Task ▸
Filter the entries for the word "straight". Copy each line that has it.

Data to process ▸
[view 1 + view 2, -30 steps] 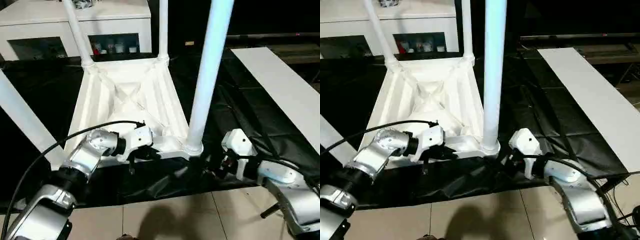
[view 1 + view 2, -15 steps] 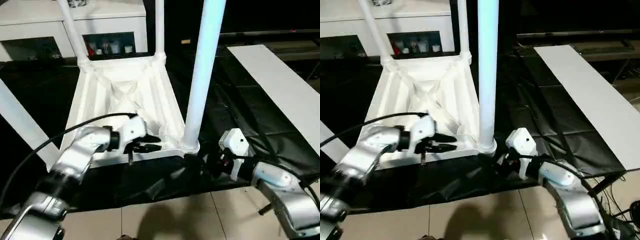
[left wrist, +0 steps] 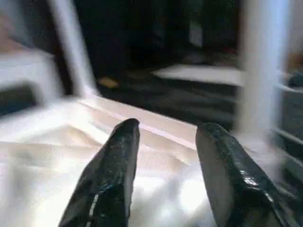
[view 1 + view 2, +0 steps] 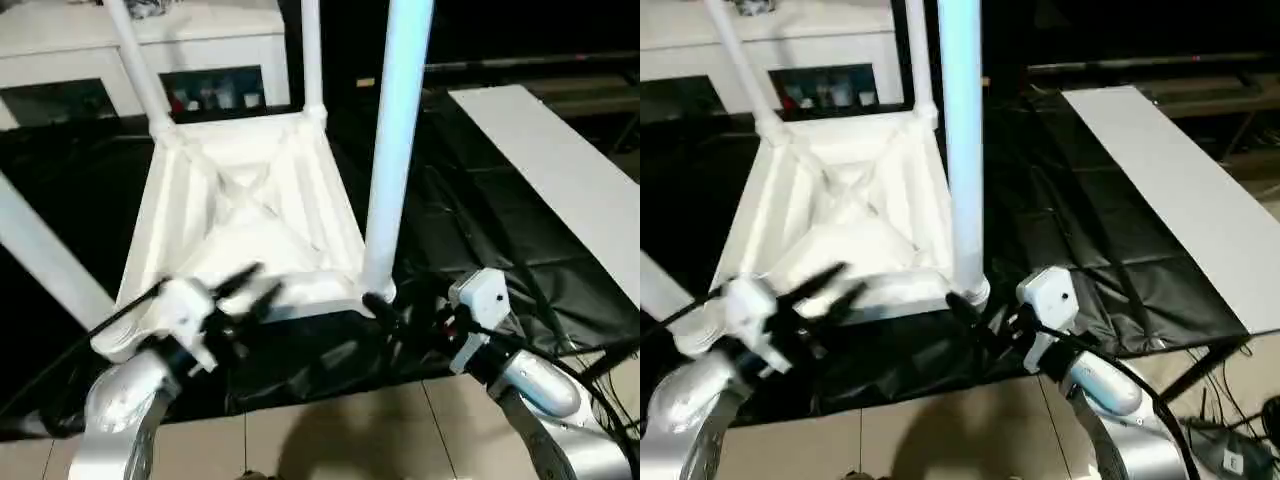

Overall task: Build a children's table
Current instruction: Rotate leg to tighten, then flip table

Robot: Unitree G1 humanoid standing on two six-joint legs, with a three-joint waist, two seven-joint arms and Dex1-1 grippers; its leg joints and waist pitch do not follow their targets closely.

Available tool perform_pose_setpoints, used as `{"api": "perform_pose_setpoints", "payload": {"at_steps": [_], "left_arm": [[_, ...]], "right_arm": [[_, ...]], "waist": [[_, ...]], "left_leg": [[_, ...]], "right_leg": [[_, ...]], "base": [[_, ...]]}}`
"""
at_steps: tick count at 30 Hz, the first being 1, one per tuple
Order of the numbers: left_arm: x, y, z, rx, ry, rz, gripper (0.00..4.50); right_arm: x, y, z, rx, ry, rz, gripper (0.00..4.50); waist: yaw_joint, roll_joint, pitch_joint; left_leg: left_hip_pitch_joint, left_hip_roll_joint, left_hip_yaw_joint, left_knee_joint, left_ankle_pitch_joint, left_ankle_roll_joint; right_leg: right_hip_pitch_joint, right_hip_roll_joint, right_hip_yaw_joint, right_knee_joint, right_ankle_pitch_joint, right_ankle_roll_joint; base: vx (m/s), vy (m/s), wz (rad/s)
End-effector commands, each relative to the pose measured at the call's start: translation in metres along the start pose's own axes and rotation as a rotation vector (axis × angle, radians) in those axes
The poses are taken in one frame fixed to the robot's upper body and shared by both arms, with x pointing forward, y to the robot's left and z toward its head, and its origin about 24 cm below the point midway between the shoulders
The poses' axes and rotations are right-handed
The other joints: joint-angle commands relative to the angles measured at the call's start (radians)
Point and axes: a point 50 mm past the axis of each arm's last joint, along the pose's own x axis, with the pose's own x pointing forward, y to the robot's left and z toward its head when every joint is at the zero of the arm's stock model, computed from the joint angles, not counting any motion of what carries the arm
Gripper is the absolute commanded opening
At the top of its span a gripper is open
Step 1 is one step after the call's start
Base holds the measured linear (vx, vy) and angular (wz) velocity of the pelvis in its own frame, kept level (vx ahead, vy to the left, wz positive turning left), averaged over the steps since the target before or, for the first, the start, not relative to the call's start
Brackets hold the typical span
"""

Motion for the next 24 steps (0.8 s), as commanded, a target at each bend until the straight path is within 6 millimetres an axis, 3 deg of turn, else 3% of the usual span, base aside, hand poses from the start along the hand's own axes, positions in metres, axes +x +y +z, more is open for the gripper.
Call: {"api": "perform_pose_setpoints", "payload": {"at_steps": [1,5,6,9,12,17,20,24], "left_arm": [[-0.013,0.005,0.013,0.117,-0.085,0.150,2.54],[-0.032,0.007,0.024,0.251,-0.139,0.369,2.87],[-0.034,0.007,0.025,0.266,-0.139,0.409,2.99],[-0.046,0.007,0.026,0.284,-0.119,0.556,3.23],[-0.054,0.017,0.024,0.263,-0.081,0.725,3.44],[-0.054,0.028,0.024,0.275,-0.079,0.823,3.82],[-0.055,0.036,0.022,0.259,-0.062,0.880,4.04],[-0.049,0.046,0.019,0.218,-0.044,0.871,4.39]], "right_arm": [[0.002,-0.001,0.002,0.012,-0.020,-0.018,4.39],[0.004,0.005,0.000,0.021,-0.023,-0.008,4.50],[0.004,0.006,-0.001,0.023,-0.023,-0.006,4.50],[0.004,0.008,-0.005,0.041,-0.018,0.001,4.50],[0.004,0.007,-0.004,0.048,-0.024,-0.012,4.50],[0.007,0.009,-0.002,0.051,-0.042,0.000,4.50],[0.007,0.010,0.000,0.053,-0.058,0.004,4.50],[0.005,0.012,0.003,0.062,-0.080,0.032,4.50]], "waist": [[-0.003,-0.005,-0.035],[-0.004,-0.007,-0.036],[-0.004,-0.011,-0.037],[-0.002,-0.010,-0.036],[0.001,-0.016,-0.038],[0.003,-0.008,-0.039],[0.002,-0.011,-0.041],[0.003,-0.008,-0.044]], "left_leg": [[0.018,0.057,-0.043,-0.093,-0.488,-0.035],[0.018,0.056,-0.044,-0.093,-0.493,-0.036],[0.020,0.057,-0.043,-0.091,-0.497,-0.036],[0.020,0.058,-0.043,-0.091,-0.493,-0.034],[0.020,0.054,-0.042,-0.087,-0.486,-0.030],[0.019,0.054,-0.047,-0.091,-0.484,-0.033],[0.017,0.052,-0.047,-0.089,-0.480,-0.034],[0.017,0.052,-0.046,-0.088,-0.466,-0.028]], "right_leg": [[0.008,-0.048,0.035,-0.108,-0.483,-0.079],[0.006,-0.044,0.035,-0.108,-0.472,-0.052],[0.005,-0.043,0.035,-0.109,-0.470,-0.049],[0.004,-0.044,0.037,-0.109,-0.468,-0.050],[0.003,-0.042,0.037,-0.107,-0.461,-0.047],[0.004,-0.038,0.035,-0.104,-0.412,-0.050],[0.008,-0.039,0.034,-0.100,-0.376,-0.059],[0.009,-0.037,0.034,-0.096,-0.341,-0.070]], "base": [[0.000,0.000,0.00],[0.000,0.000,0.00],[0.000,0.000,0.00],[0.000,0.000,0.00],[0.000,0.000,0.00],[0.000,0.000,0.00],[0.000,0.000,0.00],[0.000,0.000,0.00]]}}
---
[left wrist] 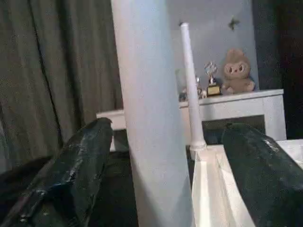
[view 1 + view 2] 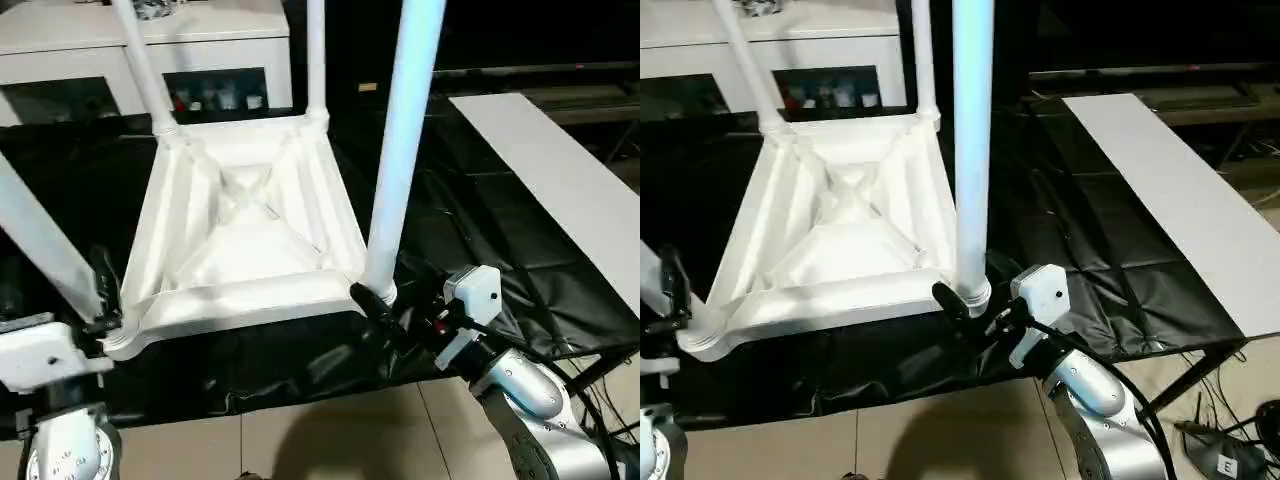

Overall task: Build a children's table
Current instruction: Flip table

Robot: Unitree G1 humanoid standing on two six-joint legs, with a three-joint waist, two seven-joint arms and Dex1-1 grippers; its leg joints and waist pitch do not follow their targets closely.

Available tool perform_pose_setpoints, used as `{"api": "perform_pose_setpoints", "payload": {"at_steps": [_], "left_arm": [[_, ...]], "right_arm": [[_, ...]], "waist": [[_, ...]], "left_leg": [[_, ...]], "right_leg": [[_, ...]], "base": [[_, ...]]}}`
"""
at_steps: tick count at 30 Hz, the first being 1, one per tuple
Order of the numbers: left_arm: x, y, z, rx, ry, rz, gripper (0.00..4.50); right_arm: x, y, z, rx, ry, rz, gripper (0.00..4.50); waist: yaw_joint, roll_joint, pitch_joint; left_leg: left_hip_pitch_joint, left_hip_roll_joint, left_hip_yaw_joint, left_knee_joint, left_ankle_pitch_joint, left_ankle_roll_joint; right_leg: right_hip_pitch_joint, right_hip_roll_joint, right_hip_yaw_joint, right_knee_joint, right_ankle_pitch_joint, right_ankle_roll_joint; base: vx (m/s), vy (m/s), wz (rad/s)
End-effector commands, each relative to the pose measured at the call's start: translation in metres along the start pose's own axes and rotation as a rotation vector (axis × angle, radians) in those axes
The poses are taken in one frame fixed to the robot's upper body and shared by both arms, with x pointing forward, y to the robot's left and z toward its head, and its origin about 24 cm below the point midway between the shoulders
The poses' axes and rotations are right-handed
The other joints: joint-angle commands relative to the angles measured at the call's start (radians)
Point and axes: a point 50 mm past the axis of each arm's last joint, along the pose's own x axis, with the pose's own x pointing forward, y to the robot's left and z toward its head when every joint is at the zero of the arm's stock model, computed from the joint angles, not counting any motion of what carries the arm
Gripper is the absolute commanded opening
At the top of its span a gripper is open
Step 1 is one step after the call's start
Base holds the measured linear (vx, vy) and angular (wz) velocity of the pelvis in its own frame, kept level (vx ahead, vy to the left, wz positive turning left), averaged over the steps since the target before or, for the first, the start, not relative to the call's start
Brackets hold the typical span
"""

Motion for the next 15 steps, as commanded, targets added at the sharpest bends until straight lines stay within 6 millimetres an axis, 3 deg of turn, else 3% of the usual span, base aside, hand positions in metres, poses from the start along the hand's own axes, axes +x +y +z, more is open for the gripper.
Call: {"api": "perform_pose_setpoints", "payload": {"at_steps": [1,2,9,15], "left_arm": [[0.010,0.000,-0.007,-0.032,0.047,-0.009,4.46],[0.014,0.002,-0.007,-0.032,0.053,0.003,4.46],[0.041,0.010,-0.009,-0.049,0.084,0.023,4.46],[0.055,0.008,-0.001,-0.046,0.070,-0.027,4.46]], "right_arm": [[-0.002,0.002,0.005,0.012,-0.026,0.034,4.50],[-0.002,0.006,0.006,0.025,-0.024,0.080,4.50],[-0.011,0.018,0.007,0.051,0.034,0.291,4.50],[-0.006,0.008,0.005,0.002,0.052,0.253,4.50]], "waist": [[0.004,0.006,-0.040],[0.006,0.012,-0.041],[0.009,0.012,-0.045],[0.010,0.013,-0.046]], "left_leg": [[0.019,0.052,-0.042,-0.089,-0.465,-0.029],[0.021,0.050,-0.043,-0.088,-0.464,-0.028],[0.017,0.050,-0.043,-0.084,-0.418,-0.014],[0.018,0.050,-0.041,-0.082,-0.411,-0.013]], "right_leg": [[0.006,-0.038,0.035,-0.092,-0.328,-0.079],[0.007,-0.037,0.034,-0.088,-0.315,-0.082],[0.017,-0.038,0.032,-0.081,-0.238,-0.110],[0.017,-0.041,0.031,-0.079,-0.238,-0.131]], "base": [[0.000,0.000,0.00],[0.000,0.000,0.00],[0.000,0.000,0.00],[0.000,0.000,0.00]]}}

Output for this exercise ▸
Motion for the next 24 steps (0.8 s), as commanded, a target at each bend until the straight path is within 6 millimetres an axis, 3 deg of turn, else 3% of the usual span, base aside, hand poses from the start along the hand's own axes, positions in metres, axes +x +y +z, more is open for the gripper.
Motion for the next 15 steps, as commanded, targets added at the sharpest bends until straight lines stay within 6 millimetres an axis, 3 deg of turn, else 3% of the usual span, base aside, hand positions in metres, poses from the start along the hand's own axes, axes +x +y +z, more is open for the gripper.

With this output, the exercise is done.